I just saw that there is a Ruby to Parrot compiler called Cardinal, which can create code to run on Parrot, which is a VM that can run byte-code. How is the performance of Ruby or any language compile to it and run there because for example, Ruby probably doesn't have pre-compiled byte code. Can it be faster running on Parrot? Python probably will be better off running as it is because it has .pyc.

Was it helpful?

Solution

Parrot development hasn't focused on optimisation yet. The roadmap always listed this at version 3 or 4 (Parrot is currently at version 2.9).

A big refactor branch which includes ripping out the JIT and replacing it with a new one is currently happening (refs: Lorito & JITRewrite).

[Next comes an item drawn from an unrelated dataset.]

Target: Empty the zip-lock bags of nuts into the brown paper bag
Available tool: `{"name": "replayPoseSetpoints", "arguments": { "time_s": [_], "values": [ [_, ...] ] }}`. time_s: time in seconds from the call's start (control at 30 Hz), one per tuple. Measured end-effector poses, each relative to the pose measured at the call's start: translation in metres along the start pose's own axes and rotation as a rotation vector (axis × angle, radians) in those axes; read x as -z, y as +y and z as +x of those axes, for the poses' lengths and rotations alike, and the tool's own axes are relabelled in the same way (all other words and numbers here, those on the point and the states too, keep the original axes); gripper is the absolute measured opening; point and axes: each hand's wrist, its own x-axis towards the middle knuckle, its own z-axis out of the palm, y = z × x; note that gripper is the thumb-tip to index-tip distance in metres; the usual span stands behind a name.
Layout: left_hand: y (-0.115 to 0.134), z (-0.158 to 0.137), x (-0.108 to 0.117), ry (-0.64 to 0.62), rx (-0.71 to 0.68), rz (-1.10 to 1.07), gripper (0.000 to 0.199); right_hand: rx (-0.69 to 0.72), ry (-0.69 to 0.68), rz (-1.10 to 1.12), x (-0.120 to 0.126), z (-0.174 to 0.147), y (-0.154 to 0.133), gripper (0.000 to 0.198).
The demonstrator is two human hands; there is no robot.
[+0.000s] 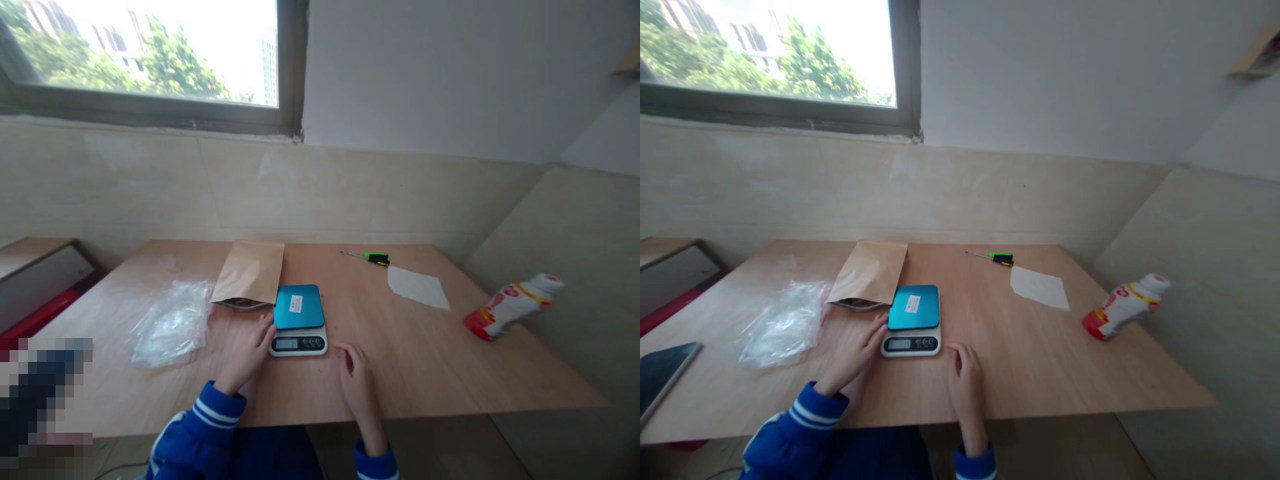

The fruits of this should start showing as part of Parrot 3.0 which I think is due next spring.


Update

A likely roadmap has been posted by a Parrot Developer in his blog. Here is a summary of what he thinks the next 3 years maybe:

  • 3.0 - New Garbage Collector
  • 3.3 - Lorito prototype
  • 4.0 - New object metamodel
  • 5.0 - New JIT
  • 6.0 - New concurrency system

/I3az/

OTHER TIPS

Edit: I was looking at older results when newer ones are available. As of the most current benchmarks, which are still quite old, parrot beats the vanilla vm on a few tests, but is slower on others. A few tests it's not even able to complete.

yarv is the hands-down speed king for ruby performance.